Of the 848 putative homologous proteins, 401 proteins (25.5% of all total clusters) were categorizable into 11 major classes, as defined by a previous classification (Santos et al. 1999). A large number of these clusters (74.5% of total clusters) was not fully identified in the present study due to insufficient information. On the other hand, 75 clusters were closely related to proteins previously reported in C. sinensis and other animals. Therefore, most of the C. sinensis clusters described here are being reported for the first time.

Three types of FBP aldolase were found in the C. sinensis ESTs pool. They differed from each other with respect to amino acid number by one residue and in terms of sequential identity by 24–31%. Vertebrates and invertebrates possess three FBP aldolase isoenzymes (Shiokawa et al. 2002). The presence of these three isoenzymes in C. sinensis seems acceptable when it is considered that Drosophila melanogaster (Kai et al. 1992) and Caenorhabditis elegans (Inoue et al. 1997) possess more than two FBP aldolase isoenzymes.

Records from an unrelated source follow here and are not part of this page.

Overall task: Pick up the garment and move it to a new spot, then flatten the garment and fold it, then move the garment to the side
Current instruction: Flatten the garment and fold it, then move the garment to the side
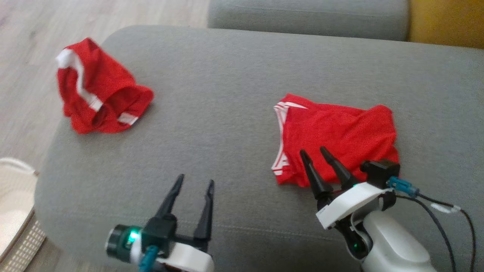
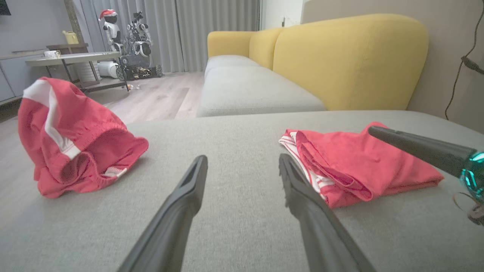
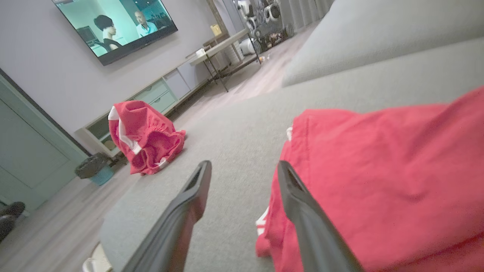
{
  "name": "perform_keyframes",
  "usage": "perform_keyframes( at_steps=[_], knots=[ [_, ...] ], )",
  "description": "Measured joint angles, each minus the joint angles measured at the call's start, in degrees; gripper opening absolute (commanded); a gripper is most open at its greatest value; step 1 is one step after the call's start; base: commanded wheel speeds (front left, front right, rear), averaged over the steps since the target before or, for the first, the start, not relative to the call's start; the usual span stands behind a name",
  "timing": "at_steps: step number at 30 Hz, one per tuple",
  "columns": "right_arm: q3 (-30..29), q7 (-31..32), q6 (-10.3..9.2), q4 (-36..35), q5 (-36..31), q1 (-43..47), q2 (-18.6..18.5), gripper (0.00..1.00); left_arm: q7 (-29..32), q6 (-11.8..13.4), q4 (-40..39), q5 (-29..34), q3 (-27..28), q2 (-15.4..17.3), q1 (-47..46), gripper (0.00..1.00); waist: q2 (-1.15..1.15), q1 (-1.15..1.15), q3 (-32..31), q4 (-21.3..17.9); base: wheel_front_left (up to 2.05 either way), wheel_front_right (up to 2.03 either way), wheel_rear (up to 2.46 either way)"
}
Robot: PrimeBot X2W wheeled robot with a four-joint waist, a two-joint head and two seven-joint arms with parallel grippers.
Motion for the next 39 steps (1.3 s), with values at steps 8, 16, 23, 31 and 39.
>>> perform_keyframes(
  at_steps=[8, 16, 23, 31, 39],
  knots=[
    [-14.2, -1.1, 0.00, -10.0, -17.8, 2.0, 0.4, 1.00, 0.0, 1.5, -6.5, -0.3, 4.2, 0.1, 2.4, 1.00, 0.00, 0.00, -1.9, -6.6, 0.00, 0.00, 0.00],
    [-27.3, -1.1, 0.00, -22.3, -32.4, 16.2, 5.3, 1.00, 0.0, 1.5, -8.8, 1.6, 6.8, 0.1, 5.9, 1.00, 0.00, 0.00, -4.4, -12.3, 0.00, 0.00, 0.00],
    [-29.3, -1.1, 0.00, -21.8, -36.2, 22.6, 7.2, 1.00, 0.0, 2.4, -10.1, 3.7, 7.3, 0.5, 9.0, 1.00, 0.00, 0.00, -5.6, -13.9, 0.00, 0.00, 0.00],
    [-28.2, -1.1, 0.00, -21.6, -36.3, 22.5, 7.6, 1.00, 0.0, 2.5, -9.7, 4.1, 7.2, 0.9, 9.6, 1.00, 0.00, 0.00, -5.6, -13.9, 0.00, 0.00, 0.00],
    [-28.2, -1.1, 0.00, -21.3, -35.7, 22.5, 7.6, 1.00, 0.0, 2.5, -8.9, 4.1, 6.8, 1.5, 9.6, 1.00, 0.00, 0.00, -5.3, -13.2, 0.00, 0.00, 0.00]
  ],
)
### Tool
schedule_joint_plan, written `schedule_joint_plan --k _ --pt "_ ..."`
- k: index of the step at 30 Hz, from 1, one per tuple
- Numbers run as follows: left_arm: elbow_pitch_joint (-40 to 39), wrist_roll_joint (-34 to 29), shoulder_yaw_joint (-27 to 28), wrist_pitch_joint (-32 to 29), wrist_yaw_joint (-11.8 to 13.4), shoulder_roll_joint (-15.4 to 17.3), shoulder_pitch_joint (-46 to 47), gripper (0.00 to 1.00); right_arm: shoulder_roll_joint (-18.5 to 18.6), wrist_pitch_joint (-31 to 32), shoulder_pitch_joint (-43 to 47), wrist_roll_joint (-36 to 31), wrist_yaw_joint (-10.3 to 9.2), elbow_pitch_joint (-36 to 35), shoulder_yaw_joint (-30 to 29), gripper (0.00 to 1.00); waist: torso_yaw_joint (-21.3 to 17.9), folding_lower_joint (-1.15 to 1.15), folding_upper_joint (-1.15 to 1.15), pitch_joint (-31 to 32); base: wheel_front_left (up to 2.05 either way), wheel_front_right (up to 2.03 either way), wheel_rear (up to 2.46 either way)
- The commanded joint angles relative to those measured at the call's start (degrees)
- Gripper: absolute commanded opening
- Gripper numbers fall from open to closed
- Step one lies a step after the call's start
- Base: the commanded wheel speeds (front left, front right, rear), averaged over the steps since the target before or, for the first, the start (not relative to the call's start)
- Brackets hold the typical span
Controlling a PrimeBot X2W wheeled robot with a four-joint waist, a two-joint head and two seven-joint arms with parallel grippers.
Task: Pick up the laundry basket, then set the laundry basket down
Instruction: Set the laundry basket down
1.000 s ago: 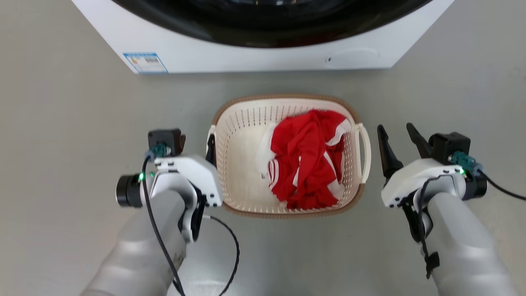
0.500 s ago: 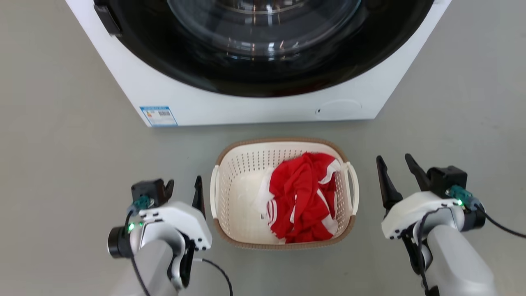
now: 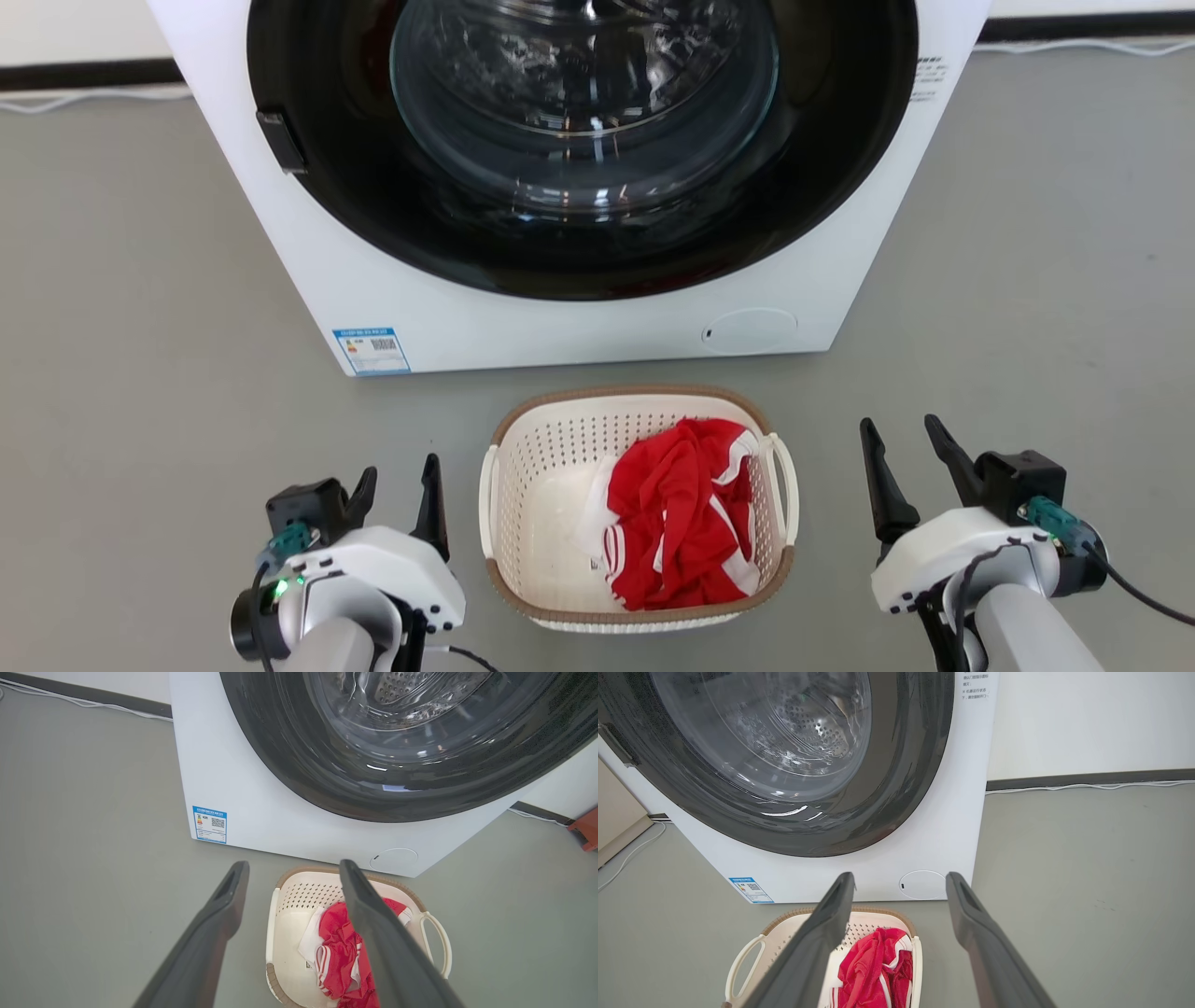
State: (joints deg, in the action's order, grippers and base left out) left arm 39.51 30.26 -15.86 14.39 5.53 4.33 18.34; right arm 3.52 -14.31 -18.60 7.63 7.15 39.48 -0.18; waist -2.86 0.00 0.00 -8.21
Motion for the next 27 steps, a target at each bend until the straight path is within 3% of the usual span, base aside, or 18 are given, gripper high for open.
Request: schedule_joint_plan --k 1,27 --pt "-2.02 -0.86 2.51 0.61 -0.45 0.52 -0.4 1.0 -0.21 -0.69 0.4 -0.53 0.34 -1.86 1.02 1.0 -0.24 0.0 0.0 1.0 0.0 0.0 0.0" --pt "-11.59 -8.39 12.61 0.61 -3.73 -0.84 -11.74 1.0 -0.55 -0.69 7.46 -3.57 0.34 -7.01 0.06 1.0 -0.82 0.0 0.0 8.89 0.0 0.0 0.0"
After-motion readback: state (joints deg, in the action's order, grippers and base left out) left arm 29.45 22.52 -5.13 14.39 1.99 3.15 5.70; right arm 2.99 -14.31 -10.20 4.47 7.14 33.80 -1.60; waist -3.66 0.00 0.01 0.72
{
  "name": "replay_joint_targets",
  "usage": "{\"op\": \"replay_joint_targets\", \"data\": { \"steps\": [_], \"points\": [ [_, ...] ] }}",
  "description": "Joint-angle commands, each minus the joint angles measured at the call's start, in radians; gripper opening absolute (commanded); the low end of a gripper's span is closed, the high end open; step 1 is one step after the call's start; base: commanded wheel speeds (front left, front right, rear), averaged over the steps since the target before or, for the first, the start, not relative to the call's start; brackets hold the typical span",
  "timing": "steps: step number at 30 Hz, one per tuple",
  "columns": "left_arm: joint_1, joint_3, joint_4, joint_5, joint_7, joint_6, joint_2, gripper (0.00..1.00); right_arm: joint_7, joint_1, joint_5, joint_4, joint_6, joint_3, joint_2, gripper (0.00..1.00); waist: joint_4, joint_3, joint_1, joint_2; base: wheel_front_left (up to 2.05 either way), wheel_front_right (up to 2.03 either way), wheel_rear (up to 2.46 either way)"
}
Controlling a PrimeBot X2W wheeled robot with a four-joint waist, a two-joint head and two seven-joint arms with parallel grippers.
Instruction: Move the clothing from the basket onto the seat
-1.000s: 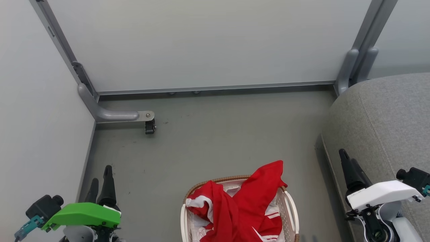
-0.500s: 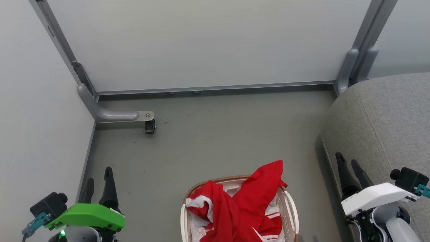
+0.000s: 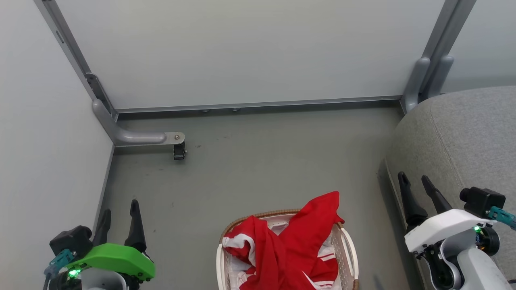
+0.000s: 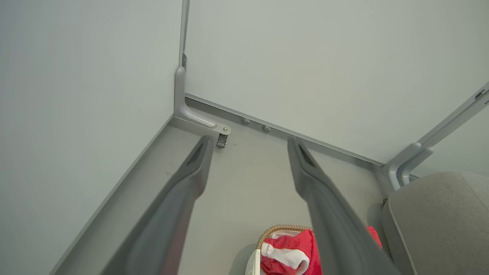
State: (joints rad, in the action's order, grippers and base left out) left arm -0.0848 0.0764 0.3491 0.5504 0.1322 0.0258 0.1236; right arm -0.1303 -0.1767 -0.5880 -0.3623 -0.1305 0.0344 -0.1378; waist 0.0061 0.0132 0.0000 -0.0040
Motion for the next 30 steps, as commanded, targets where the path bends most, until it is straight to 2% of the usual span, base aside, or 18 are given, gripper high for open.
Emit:
{"op": "replay_joint_targets", "data": {
  "steps": [1,15,26,30],
  "points": [
    [-0.032,0.008,-0.005,-0.033,0.009,-0.008,0.014,1.0,-0.011,-0.026,0.039,0.0,0.0,0.002,-0.012,1.0,0.0,0.001,0.0,0.0021,0.0,0.0,0.0],
    [-0.024,0.039,0.009,-0.166,0.045,-0.038,0.032,1.0,-0.046,-0.016,0.21,-0.034,0.0,0.008,-0.014,1.0,0.001,-0.003,0.0,0.0025,0.0,0.0,0.0],
    [0.011,0.026,0.021,-0.247,0.069,-0.021,0.013,1.0,-0.071,0.014,0.316,-0.107,0.0,0.02,-0.019,1.0,0.003,-0.009,0.0,0.0029,0.0,0.0,0.0],
    [0.029,0.015,0.034,-0.265,0.077,0.006,-0.001,1.0,-0.079,0.016,0.35,-0.118,0.0,0.024,-0.018,1.0,0.0,-0.011,0.0,0.003,0.0,0.0,0.0]
  ]
}}
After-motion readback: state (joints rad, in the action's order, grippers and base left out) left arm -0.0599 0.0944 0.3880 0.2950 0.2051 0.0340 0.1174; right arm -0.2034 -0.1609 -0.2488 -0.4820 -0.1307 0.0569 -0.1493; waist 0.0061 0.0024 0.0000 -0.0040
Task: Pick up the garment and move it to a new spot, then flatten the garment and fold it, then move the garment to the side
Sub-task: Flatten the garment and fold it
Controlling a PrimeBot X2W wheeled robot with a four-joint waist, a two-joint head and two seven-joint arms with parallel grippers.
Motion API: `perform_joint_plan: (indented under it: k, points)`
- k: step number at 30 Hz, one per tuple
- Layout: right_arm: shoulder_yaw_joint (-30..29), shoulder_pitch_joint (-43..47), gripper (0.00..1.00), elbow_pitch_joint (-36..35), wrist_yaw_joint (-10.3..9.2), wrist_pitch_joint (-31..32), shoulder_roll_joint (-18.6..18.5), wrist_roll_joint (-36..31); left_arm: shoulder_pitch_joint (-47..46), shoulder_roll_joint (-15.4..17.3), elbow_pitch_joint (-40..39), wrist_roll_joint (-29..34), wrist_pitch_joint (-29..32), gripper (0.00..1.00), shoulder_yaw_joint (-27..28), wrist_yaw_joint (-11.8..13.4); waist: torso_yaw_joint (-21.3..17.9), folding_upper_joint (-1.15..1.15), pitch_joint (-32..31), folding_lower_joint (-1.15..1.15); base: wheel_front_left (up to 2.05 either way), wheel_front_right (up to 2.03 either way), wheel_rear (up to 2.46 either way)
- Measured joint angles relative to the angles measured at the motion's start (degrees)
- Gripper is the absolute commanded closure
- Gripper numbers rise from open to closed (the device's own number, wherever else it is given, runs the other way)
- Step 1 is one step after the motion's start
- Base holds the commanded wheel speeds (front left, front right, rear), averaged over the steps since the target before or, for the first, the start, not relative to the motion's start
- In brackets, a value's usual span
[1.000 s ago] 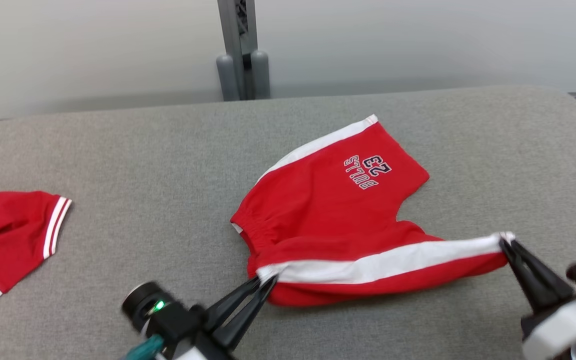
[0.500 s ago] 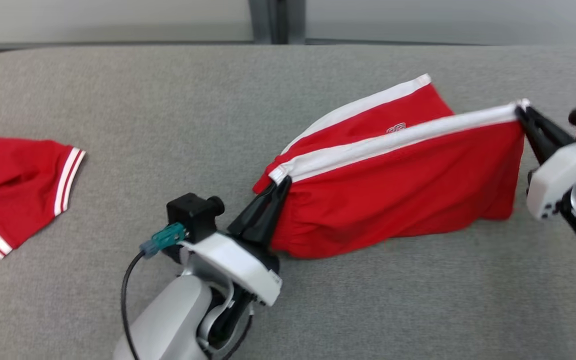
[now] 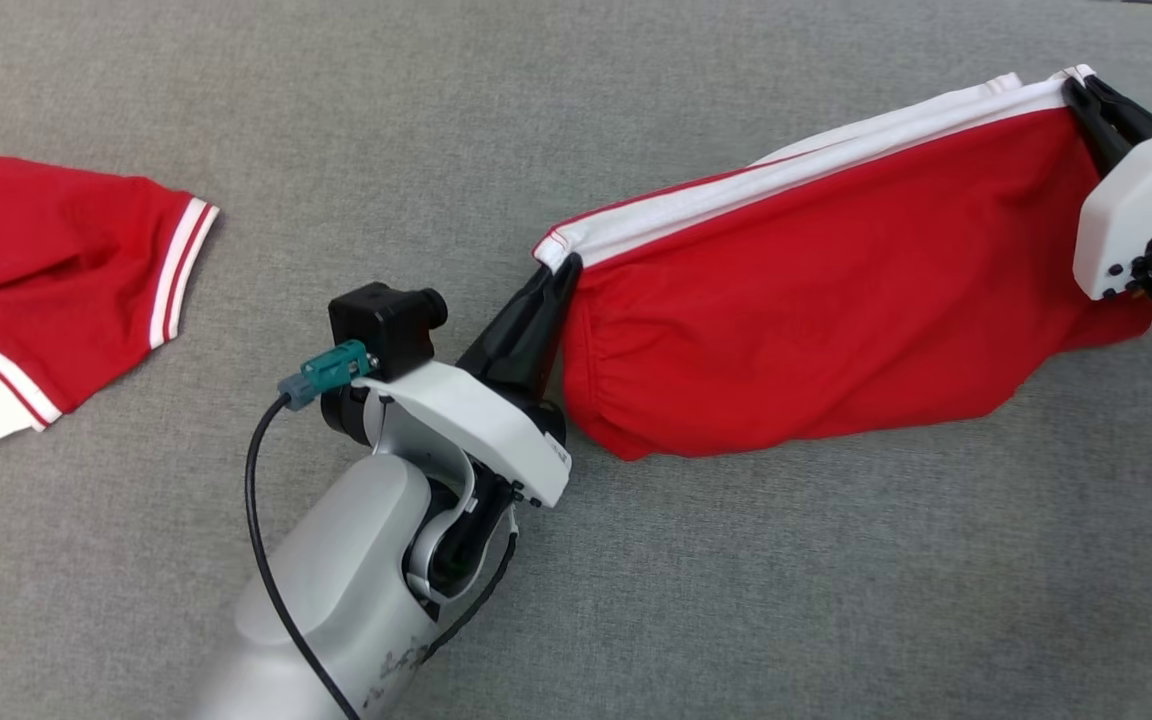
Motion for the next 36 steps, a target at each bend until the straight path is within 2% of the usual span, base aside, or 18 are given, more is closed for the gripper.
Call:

FBP aldolase is a key enzyme in the glycolysis pathway and catalyzes a reversible aldol cleavage of FBP into two trioses, dihydroxyacetone phosphate and glyceraldehyde-3-phosphate. FBP aldolases form a Schiff base between substrate and a lysine residue and belong to class I aldolases. Class II aldolases use a divalent ion as a cofactor (El-Dabaa et al. 1998). Based on the possession of a putative Schiff’s-base-forming domain, three types of C. sinensis FBP aldolases are considered FBP aldolases. Class I FBP vertebrate aldolases are further subgrouped into three isozymes, i.e., A, B, and C. Aldolase type A, the muscle-type isozyme, has a preference for FBP rather than for fructose-1-phosphate . This isozyme generates chemical energy in muscular tissues, which lack a fructose to glycolytic intermediate metabolic pathway via F1P production (Horecher et al. 1972). Aldolase type B, the liver-type isozyme, exhibits substrate specificity suitable for metabolism in hepatocytes, in which fructose is metabolized to pyruvate via F1P, and aldolase type C, the brain-type isozyme, occurs in fetal tissues and adult nerve tissues and shows intermediate activities toward FBP and F1P.

Considerations of the structural arrangements of the amino acid groups of FBP aldolases often explain enzymatic activity differences. The amino acid arrangements in the C-terminal region of these enzymes largely determine their substrate specificities and catalytic activities. FBP aldolase type A is characterized by having a Lys230 residue at its 6-phosphate binding site and a His362 residue. These two residues are essential for high-level catalytic activity toward FBP. In FBP aldolase type B enzymes, asparagines and tyrosine residues substitute Lys230 and His362, respectively (Gamblin et al. 1991), whereas in polypeptides of C. sinensis FBP aldolases, a lysine residue is positioned at the 6-phosphate binding site and a histidine residue is located at 361 (CsFbA-1) and 362 (CsFbA-2 and -3), suggesting that these three putative isoenzymes could be assigned as FBP aldolase type A enzymes.

In this study, a large number of ESTs was collected from C. sinensis and an EST platform was formulated as an aid to future research at the multigene level.